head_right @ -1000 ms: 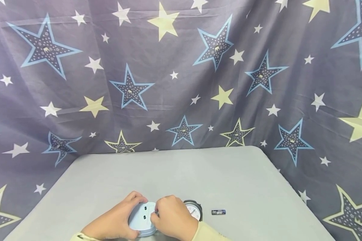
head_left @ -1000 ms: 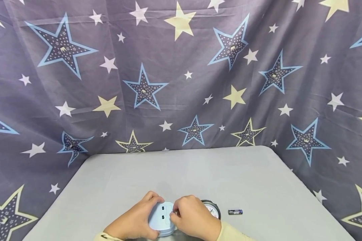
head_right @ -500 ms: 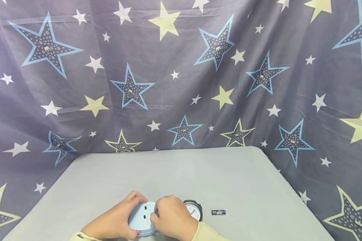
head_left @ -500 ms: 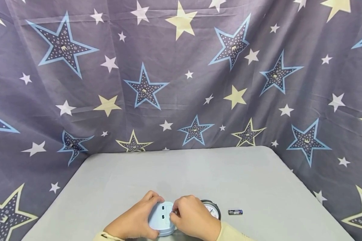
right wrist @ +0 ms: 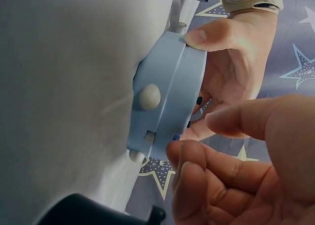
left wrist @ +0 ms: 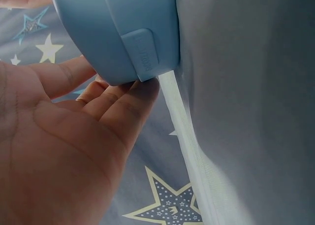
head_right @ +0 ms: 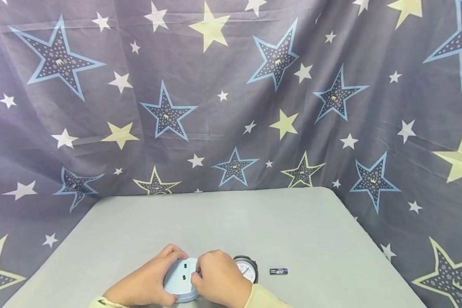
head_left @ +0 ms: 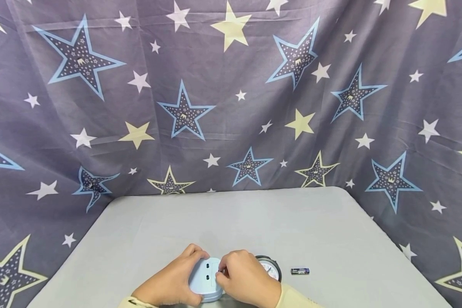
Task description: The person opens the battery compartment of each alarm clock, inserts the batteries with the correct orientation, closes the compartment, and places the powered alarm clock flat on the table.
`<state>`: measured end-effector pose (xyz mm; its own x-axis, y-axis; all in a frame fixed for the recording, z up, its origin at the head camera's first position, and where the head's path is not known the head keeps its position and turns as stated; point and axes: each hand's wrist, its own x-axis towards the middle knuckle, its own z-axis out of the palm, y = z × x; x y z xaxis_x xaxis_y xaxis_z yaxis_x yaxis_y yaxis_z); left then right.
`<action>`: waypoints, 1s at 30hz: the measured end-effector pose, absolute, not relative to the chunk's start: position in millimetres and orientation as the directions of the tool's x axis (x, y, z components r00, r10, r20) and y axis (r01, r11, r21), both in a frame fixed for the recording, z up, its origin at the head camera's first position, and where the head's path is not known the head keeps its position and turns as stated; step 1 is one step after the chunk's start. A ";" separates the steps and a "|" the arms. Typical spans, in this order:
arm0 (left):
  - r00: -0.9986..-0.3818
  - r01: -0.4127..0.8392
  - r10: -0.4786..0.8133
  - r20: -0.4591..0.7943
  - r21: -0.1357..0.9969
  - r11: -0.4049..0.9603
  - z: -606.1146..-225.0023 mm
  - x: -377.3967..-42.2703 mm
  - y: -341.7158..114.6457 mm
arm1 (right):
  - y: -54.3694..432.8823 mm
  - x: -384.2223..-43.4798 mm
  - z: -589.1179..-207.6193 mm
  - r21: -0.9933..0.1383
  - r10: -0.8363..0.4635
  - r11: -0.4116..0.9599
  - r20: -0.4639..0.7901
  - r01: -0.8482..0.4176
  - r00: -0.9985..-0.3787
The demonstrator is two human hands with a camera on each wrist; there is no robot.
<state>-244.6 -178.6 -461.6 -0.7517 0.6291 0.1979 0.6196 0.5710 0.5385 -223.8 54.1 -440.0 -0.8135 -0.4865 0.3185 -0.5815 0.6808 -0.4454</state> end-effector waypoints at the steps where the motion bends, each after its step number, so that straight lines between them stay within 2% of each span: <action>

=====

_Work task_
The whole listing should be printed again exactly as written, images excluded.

_Solution for this problem_
head_right @ -1000 ms: 
head_left @ -1000 ms: 
head_right @ -500 ms: 
head_left @ -500 ms: 
right wrist @ +0 ms: 
left wrist @ +0 ms: 
head_right @ +0 ms: 
head_left @ +0 ms: 
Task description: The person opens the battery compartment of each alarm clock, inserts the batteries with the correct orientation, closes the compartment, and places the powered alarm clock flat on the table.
`<state>`: measured end-effector pose (xyz mm; its own x-axis, y-axis; all in a frame fixed for the recording, z up, its origin at the head camera's first position, and where the head's path is not known the head keeps its position and turns as stated; point and axes: each hand's wrist, its own x-axis towards the middle knuckle, its own z-axis out of the palm, y = z × x; x y z xaxis_x xaxis_y xaxis_z yaxis_x yaxis_y yaxis_z); left then right.
`<action>`: waypoints, 1s at 30hz: the measured end-effector pose, absolute, not relative to the chunk's start: position in millimetres and orientation as the directions of the tool's x axis (x, y, z components r00, r10, r20) and y axis (r01, r11, r21), both in a frame fixed for the recording, z up, its origin at the head camera's first position, and where the head's path is not known the head keeps its position and turns as stated; step 1 is one step after the chunk's start. A ";" separates the steps and a "|" the arms. Typical spans, in this order:
arm0 (left):
  - r00: -0.9986..-0.3818
  - r01: -0.4127..0.8392
  - r10: -0.4786..0.8133
  - r20: -0.4591..0.7943
  - r21: -0.1357..0.9969
  - r11: -0.4049..0.9603
  - z: -606.1146..-225.0023 mm
  - x: -377.3967..-42.2703 mm
  - y: -341.7158..114.6457 mm
arm1 (right):
  - y: -54.3694..432.8823 mm
  - x: -384.2223..-43.4798 mm
  - z: -589.1179..-207.6193 mm
  - r21: -0.9933..0.1383
  - r10: -0.8363..0.4635
  - r11: -0.4116..0.9599
  - r20: -0.4639..0.7901
  - r01: -0.8482..0.4176
  - r00: -0.9985..-0.3787
The demonstrator is two human hands with a camera on each wrist; there is no robot.
<state>-244.6 -178.6 -461.6 -0.7517 0.6291 0.1979 0.6196 0.5710 0.5385 -223.8 54.1 -440.0 -0.8135 -0.4865 0.3185 -0.5815 0.6808 -0.4454</state> end-effector waypoints at the steps where the motion bends, each after its step number, so that straight lines between them stay within 2% of each span: <action>

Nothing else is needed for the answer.